I would not consider this a play. At the Orlando Teaser Show The Cage was presented for 3 violent and harrowing minutes and when it was over the audience was absolutely silent. They did not know how to respond. Usually there is laughter and clapping but this was the first time I have ever seen complete silence from an audience at a teaser show.
The green lawn where The Cage was staged was bright and sunny. An energetic dog was retrieving a stick for its owner. In this idyllic setting the cage stood in stark contrast. Billowing deep grey storm clouds on the horizon were threatening an afternoon downpour.
The ICE Agents had clubs, but they never struck the detainee.
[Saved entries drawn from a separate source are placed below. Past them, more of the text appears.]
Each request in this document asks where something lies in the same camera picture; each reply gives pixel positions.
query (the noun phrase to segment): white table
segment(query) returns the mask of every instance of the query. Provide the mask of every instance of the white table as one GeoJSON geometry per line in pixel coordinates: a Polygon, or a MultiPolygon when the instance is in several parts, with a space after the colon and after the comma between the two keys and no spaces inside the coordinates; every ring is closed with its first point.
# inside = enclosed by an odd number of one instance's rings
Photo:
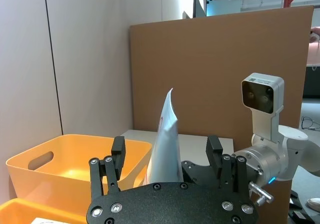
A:
{"type": "MultiPolygon", "coordinates": [[[[145,141],[153,145],[156,141],[157,132],[128,130],[121,134],[121,136],[124,136],[126,139],[130,140],[145,141]]],[[[181,161],[188,160],[198,165],[209,165],[206,155],[207,137],[179,134],[178,140],[181,161]]],[[[223,153],[230,155],[234,153],[233,139],[219,138],[219,140],[223,147],[223,153]]]]}

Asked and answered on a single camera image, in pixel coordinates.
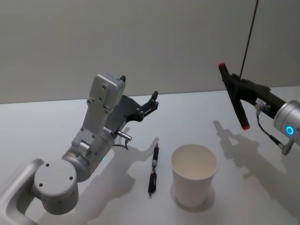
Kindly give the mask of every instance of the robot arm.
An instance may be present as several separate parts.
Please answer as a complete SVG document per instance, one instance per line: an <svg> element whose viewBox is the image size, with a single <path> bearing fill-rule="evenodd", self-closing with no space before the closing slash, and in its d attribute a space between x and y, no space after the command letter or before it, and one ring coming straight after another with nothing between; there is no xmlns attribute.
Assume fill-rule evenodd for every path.
<svg viewBox="0 0 300 225"><path fill-rule="evenodd" d="M129 121L142 121L158 108L158 92L144 105L122 95L125 76L97 75L87 100L83 125L61 159L35 159L22 167L0 192L0 224L36 225L24 214L34 197L55 215L71 211L78 201L78 182L87 180L98 167L117 135Z"/></svg>
<svg viewBox="0 0 300 225"><path fill-rule="evenodd" d="M240 100L247 101L254 106L267 106L261 107L259 110L274 119L274 127L290 139L287 145L283 145L276 138L269 135L270 139L282 149L284 155L288 154L294 142L300 145L299 102L293 100L286 103L273 95L269 87L253 83L249 80L240 79L236 74L231 75L225 63L220 63L218 67L234 111L244 130L249 129L250 125Z"/></svg>

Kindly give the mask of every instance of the paper cup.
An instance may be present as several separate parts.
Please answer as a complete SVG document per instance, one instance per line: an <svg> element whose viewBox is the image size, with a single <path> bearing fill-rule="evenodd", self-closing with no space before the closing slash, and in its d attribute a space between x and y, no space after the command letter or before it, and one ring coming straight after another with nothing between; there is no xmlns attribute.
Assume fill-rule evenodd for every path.
<svg viewBox="0 0 300 225"><path fill-rule="evenodd" d="M172 154L172 169L178 202L186 207L200 205L217 168L217 158L208 148L198 144L177 148Z"/></svg>

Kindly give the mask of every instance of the blue led light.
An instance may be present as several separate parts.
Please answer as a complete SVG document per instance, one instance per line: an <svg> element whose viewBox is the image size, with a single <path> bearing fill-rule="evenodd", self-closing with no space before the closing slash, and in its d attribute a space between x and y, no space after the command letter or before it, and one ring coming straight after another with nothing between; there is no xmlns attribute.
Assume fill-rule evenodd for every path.
<svg viewBox="0 0 300 225"><path fill-rule="evenodd" d="M294 128L292 128L291 126L287 126L287 127L286 127L286 132L287 132L289 135L293 135L293 134L294 134Z"/></svg>

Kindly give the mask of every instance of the black pen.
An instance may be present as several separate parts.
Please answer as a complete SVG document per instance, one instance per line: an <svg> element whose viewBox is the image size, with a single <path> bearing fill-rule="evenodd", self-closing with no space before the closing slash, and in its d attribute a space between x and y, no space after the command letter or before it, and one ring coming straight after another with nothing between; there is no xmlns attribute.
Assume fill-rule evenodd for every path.
<svg viewBox="0 0 300 225"><path fill-rule="evenodd" d="M154 153L153 153L153 158L152 158L152 172L150 175L150 180L149 180L149 187L148 187L148 193L149 193L149 198L152 197L152 194L156 191L156 167L158 165L158 144L156 143L155 148L154 148Z"/></svg>

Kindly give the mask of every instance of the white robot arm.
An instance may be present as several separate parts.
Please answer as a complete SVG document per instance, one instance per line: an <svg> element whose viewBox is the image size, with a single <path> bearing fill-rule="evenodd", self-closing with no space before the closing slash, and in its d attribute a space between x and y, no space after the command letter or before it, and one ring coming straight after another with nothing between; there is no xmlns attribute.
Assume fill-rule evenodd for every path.
<svg viewBox="0 0 300 225"><path fill-rule="evenodd" d="M125 76L114 78L97 75L87 100L88 110L83 125L61 159L44 162L35 159L21 166L0 190L1 225L37 225L24 214L34 199L55 215L71 211L78 201L78 182L87 180L114 145L117 135L131 137L121 130L129 121L142 121L158 108L155 91L146 104L140 106L122 95Z"/></svg>
They were playing good cop and bad cop with the detainee. They bullied this U.S. Citizen to get her to sign a document that would force her to self deport.
The good cop would talk calmly and reason with the woman in the cage. His demeanor made it clear that he felt he was speaking to a subhuman idiot. He would leave the cage and then his partner would take over and threaten and shout at her.
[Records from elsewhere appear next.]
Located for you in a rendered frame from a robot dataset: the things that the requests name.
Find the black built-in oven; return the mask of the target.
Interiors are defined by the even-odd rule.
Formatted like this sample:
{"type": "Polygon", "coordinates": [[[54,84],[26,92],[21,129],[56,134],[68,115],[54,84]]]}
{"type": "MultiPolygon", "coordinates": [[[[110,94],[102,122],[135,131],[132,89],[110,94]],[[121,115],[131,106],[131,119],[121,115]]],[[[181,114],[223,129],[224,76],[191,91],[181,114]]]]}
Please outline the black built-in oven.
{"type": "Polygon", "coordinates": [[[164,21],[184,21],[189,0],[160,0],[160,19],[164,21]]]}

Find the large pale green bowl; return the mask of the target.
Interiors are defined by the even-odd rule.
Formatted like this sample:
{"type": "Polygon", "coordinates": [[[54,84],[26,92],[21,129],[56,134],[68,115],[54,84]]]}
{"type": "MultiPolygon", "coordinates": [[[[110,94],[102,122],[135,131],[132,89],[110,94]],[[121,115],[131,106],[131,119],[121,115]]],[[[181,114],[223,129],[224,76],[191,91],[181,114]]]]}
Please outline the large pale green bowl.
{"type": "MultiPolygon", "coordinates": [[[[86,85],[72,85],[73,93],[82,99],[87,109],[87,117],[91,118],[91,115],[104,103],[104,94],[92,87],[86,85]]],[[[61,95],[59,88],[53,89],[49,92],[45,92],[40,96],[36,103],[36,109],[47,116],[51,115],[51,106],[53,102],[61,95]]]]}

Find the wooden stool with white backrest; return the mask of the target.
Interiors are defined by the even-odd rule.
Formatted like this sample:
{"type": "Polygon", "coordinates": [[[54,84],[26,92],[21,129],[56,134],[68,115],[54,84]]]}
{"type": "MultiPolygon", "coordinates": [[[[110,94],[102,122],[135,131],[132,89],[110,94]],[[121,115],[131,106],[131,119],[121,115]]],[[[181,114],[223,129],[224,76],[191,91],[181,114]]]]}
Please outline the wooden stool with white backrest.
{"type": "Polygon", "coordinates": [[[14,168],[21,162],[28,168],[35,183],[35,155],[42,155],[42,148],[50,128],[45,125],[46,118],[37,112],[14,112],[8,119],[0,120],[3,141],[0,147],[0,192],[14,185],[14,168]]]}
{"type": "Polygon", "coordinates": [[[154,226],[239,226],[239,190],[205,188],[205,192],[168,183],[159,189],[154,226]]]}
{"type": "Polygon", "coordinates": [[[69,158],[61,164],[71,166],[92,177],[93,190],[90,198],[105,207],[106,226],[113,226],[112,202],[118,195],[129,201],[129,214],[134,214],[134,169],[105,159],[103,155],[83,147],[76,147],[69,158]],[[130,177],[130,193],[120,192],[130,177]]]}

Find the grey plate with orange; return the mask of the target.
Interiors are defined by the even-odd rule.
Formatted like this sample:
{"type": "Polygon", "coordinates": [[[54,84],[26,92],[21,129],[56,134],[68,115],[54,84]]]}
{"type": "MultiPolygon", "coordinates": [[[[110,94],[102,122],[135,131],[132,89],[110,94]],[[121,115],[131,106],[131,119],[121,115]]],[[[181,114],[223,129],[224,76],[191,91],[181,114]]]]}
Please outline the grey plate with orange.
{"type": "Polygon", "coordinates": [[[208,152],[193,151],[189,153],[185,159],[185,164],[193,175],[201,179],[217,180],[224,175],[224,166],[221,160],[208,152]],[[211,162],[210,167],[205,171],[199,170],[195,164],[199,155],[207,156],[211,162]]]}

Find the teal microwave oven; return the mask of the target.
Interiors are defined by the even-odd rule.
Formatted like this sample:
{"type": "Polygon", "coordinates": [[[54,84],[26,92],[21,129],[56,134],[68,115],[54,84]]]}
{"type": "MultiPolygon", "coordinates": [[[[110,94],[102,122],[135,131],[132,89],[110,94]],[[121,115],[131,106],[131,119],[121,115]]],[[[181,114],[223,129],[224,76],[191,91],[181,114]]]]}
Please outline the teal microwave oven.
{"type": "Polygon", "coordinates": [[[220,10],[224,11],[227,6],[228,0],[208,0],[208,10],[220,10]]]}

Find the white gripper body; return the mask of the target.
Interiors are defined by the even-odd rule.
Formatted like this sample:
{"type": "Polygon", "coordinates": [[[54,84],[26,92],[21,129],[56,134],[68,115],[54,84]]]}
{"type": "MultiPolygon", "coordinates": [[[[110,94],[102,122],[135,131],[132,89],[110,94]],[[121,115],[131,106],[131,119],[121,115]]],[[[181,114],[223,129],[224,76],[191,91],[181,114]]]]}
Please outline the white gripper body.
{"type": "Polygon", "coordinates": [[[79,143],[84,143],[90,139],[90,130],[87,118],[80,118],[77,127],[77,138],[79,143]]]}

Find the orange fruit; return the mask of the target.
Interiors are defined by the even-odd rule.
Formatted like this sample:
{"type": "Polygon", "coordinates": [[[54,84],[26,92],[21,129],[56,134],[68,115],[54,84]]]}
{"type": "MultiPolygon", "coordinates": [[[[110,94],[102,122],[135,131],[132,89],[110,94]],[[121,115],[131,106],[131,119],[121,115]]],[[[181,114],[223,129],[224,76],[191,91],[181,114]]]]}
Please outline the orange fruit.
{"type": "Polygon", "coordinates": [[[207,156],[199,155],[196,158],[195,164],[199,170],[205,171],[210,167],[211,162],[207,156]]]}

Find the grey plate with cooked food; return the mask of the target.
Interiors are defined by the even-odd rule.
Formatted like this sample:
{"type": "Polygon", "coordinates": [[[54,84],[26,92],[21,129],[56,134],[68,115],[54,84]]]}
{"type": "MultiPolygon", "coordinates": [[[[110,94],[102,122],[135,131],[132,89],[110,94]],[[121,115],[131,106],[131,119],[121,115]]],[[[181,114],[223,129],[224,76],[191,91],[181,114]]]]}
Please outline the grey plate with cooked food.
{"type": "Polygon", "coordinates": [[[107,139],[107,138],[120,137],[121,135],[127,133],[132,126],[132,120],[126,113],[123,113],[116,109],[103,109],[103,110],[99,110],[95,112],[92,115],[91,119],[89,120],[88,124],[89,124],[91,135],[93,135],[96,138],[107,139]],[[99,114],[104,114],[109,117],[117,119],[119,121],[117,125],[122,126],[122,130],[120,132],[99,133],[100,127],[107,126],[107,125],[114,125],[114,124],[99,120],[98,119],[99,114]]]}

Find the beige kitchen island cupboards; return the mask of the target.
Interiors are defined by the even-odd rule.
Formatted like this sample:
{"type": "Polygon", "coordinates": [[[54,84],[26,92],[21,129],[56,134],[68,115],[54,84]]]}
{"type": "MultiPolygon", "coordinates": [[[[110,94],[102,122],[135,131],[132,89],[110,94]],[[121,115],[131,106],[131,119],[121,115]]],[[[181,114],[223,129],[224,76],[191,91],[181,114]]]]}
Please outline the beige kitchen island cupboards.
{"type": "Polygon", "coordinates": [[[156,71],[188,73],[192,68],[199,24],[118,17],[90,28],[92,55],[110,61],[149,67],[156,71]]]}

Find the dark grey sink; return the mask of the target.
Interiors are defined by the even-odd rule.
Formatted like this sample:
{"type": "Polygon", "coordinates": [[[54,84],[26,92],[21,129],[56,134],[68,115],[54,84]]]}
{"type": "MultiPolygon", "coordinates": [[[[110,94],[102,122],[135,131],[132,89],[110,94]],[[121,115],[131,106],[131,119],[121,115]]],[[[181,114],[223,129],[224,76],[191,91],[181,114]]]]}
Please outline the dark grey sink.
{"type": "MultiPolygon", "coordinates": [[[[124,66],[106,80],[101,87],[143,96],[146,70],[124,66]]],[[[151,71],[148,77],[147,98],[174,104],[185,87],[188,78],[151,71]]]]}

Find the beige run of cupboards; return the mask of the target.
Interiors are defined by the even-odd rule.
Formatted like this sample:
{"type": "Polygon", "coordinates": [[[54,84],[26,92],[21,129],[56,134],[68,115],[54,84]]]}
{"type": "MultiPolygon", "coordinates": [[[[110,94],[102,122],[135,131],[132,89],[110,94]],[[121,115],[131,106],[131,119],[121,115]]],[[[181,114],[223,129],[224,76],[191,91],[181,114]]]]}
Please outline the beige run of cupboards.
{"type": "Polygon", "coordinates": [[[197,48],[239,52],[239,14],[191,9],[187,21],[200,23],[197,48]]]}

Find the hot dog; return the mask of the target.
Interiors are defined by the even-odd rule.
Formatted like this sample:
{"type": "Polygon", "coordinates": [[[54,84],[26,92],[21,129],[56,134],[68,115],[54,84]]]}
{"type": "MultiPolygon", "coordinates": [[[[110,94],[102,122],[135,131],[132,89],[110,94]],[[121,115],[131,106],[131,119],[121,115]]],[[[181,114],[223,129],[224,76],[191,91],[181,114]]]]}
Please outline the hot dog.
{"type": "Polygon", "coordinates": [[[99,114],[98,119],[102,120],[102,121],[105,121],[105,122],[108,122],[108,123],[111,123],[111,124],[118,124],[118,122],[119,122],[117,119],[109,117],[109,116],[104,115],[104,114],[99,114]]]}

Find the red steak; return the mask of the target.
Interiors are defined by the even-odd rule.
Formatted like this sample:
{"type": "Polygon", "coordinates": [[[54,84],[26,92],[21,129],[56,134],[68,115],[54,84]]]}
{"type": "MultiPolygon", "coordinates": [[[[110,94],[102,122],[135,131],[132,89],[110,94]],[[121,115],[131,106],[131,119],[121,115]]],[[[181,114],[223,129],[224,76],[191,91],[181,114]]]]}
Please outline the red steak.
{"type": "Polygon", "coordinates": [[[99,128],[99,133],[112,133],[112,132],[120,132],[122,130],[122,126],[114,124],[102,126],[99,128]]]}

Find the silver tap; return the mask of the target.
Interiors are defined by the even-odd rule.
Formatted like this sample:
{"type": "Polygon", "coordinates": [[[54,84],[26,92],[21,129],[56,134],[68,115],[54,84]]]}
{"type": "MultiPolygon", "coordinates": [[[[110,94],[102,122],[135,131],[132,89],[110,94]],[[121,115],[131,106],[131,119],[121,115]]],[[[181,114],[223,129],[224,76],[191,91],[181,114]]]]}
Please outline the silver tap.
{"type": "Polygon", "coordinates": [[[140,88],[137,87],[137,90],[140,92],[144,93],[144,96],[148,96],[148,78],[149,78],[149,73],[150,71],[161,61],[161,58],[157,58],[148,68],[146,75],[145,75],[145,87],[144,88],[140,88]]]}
The cage wasn’t very well built. The jagged metal mesh was exposed around the entry gate and one of the ICE agents literally cut his hand. This wasn’t planned or acted out, he went to get a band aid while the other Agent worked to break the will of the detainee.
The audience stood silently in their white masks. Melanie later explained to me that the masks helped separate the audience from the brutal scene playing out before them. As a sketch artist it kept me from seeing the audience reactions which made the scene creepier.
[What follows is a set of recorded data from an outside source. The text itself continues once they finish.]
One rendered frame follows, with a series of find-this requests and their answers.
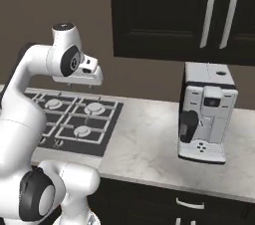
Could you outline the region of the wide black wall cupboard door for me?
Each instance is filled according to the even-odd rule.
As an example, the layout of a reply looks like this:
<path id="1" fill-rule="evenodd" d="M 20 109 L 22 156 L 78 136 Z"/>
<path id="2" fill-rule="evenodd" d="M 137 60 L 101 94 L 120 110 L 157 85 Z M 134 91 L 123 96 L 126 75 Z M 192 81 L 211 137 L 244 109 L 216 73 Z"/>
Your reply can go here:
<path id="1" fill-rule="evenodd" d="M 210 62 L 199 48 L 207 0 L 112 0 L 114 55 L 121 58 Z"/>

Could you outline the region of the white coffee machine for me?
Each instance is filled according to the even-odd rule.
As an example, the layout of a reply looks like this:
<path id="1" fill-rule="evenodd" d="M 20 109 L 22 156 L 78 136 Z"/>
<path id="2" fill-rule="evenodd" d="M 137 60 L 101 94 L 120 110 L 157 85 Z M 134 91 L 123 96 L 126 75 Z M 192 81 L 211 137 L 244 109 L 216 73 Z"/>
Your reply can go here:
<path id="1" fill-rule="evenodd" d="M 182 159 L 226 162 L 223 141 L 238 91 L 226 65 L 184 64 L 177 153 Z"/>

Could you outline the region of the black drawer front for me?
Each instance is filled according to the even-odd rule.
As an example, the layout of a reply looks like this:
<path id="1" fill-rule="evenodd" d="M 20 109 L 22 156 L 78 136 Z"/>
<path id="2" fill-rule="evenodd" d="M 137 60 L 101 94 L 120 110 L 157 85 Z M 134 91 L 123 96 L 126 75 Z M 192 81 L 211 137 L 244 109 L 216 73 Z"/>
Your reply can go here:
<path id="1" fill-rule="evenodd" d="M 211 197 L 137 183 L 103 178 L 98 193 L 103 197 L 109 218 L 107 225 L 249 225 L 253 205 L 225 198 Z M 175 199 L 205 204 L 204 210 L 186 208 Z"/>

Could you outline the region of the black gas hob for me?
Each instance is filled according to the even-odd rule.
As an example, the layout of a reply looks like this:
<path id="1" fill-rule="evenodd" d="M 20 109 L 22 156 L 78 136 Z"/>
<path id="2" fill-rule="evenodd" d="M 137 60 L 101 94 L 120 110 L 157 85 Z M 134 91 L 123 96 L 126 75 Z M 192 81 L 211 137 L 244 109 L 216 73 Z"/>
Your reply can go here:
<path id="1" fill-rule="evenodd" d="M 124 104 L 100 96 L 27 90 L 25 95 L 45 113 L 41 148 L 103 157 Z M 55 147 L 55 140 L 64 144 Z"/>

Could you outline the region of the narrow black wall cupboard door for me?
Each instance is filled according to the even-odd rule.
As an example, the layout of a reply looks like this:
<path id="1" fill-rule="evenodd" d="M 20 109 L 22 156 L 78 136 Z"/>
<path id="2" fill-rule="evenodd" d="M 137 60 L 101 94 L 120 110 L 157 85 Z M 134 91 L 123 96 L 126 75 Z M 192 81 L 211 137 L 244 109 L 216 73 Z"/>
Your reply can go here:
<path id="1" fill-rule="evenodd" d="M 225 25 L 230 0 L 225 0 Z M 238 0 L 227 46 L 218 50 L 225 64 L 255 66 L 255 0 Z"/>

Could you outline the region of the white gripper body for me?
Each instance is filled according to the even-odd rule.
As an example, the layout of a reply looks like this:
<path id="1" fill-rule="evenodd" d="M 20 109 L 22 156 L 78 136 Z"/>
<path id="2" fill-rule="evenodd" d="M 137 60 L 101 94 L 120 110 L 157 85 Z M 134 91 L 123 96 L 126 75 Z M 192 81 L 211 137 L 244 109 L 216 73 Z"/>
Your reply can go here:
<path id="1" fill-rule="evenodd" d="M 103 83 L 103 72 L 100 66 L 95 66 L 90 73 L 85 73 L 83 66 L 78 66 L 74 70 L 70 67 L 64 71 L 54 70 L 53 80 L 58 83 L 100 86 Z"/>
In a later showing of The Cage, Anna Eskamani, the Florida State Representative for House District 42, bravely sat in as the detainee. Since she had been down to Alligator Alcatraz, she knew how real the scene being portrayed was. Since access inside the detention center is denied to members of Congress, the dark reports coming out are often denied by the average U.S. citizen. The truth is often hard to swallow.
The Cage was honored with a Critics’ Choice Award for Agitprop Production. This special distinction recognized the show’s use of political performance techniques—based on interviews with real-life ICE detainees—designed to spur viewers into action.